* [Aim of the task]
For every line in the records below that holds "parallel", make a copy.

* [Exercise inputs]
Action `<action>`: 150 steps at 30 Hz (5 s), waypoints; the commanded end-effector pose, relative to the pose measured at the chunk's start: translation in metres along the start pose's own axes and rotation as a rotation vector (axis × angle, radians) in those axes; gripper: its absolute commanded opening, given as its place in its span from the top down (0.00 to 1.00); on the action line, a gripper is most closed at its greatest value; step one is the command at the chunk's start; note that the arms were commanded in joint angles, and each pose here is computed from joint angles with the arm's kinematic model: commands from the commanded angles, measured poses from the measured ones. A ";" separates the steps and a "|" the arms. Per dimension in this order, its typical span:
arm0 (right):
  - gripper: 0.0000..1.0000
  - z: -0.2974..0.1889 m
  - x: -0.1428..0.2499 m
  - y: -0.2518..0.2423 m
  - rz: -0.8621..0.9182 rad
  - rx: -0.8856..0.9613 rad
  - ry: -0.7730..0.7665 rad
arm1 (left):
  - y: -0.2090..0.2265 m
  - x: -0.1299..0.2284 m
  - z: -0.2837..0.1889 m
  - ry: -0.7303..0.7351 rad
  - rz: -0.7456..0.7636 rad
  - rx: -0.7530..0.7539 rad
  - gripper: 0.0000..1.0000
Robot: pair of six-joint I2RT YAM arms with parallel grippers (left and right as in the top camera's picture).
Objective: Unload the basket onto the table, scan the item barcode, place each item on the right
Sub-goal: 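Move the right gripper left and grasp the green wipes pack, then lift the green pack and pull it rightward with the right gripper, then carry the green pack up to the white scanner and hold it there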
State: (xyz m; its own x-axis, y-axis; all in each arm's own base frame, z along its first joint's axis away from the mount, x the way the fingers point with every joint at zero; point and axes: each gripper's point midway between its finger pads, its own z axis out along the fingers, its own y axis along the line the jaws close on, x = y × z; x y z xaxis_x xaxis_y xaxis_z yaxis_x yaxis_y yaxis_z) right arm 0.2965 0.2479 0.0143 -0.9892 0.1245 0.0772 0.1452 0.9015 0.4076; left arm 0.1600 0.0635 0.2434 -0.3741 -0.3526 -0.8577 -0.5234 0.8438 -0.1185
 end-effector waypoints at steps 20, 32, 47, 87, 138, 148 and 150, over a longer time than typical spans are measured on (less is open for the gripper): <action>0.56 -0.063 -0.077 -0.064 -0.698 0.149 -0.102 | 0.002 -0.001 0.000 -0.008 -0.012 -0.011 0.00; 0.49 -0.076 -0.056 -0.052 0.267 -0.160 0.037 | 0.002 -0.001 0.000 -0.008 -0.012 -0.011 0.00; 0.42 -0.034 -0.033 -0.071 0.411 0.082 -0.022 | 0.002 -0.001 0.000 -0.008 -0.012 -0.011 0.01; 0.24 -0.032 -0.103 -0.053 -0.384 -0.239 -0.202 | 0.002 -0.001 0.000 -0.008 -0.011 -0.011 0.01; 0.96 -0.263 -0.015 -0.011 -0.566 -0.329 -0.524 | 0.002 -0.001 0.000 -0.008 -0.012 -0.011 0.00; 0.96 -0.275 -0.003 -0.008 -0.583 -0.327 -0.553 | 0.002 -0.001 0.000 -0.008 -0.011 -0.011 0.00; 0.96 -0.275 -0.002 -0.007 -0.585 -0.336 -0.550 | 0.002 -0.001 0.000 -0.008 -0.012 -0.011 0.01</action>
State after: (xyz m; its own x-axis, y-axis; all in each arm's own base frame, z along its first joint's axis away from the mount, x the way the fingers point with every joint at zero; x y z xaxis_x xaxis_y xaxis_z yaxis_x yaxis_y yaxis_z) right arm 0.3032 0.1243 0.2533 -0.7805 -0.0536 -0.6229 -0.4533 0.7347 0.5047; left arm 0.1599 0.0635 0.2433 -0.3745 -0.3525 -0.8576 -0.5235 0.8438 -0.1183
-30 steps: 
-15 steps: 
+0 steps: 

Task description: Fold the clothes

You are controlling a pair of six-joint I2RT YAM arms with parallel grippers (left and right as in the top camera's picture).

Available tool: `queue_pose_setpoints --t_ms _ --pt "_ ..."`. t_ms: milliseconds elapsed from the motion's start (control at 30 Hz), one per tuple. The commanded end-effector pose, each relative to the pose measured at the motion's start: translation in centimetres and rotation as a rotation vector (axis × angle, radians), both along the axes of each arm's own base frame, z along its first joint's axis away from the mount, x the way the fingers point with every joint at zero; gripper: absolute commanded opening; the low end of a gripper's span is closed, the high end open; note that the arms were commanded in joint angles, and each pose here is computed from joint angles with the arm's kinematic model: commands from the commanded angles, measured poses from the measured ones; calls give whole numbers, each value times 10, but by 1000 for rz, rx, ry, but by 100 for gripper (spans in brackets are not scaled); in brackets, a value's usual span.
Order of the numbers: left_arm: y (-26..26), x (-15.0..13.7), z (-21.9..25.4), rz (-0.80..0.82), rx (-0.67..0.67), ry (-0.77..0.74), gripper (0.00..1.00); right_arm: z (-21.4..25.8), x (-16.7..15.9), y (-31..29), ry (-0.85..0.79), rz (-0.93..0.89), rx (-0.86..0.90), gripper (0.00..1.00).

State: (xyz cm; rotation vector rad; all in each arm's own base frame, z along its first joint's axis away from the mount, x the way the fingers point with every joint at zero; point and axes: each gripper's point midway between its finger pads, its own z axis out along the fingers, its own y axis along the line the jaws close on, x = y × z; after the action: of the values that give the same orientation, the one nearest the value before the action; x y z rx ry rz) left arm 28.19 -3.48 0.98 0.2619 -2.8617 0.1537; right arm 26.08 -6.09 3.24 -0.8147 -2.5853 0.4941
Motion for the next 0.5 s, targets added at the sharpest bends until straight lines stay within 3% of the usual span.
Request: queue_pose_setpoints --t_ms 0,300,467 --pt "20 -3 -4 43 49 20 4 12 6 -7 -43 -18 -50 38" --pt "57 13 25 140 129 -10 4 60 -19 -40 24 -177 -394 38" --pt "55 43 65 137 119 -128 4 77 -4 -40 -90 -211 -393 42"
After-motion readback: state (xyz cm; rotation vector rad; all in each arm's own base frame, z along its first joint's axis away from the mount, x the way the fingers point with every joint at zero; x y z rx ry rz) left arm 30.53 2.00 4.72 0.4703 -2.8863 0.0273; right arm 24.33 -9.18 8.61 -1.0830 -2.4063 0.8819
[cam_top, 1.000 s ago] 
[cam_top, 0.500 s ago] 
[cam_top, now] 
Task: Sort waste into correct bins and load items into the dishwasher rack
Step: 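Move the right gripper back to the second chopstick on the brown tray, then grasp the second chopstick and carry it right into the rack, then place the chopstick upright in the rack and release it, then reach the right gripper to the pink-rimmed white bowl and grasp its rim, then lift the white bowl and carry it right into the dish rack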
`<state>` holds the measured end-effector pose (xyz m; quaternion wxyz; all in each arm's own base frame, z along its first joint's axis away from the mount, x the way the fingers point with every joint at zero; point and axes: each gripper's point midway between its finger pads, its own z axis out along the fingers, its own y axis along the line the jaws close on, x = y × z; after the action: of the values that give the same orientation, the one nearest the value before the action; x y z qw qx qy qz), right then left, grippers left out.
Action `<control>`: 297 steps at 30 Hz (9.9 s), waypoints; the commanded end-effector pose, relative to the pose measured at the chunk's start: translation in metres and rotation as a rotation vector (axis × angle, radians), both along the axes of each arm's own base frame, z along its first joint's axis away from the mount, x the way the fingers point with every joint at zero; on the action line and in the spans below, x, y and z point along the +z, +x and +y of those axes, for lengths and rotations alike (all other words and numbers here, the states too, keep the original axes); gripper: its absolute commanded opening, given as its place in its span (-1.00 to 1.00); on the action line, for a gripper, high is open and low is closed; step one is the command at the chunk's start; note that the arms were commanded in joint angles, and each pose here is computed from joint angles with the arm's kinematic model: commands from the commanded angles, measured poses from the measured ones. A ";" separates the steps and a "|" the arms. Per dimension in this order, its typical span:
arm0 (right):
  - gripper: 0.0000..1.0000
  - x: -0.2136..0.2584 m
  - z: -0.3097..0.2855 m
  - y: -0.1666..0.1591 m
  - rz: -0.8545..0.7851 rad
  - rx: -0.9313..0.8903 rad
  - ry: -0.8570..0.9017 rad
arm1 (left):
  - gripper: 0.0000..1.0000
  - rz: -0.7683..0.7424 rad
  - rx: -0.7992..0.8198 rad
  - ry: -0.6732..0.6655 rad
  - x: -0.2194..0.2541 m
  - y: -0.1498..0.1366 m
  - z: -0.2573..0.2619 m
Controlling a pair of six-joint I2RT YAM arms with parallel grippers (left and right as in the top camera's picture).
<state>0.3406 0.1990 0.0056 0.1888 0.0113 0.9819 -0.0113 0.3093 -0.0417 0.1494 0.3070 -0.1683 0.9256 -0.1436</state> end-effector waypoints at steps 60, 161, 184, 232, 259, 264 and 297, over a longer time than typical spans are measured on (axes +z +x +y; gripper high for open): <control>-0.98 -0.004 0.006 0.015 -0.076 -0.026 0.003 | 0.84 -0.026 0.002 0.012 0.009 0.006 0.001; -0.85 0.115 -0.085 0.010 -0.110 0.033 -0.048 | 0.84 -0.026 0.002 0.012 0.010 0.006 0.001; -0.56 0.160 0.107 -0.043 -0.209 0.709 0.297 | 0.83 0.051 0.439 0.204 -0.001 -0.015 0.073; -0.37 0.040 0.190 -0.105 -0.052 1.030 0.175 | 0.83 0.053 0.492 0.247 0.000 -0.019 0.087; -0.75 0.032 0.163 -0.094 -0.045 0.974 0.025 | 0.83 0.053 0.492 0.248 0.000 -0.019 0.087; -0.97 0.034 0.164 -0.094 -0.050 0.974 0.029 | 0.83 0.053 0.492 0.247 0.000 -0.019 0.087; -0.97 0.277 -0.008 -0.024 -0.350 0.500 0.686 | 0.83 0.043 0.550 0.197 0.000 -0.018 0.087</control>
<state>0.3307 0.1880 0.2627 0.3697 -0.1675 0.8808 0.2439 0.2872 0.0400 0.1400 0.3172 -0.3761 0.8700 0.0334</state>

* [Answer to the problem]
Robot: pair of six-joint I2RT YAM arms with parallel grippers (left and right as in the top camera's picture).
You are controlling a pair of six-joint I2RT YAM arms with parallel grippers (left and right as in the top camera's picture).
Controlling a pair of six-joint I2RT YAM arms with parallel grippers (left and right as in the top camera's picture).

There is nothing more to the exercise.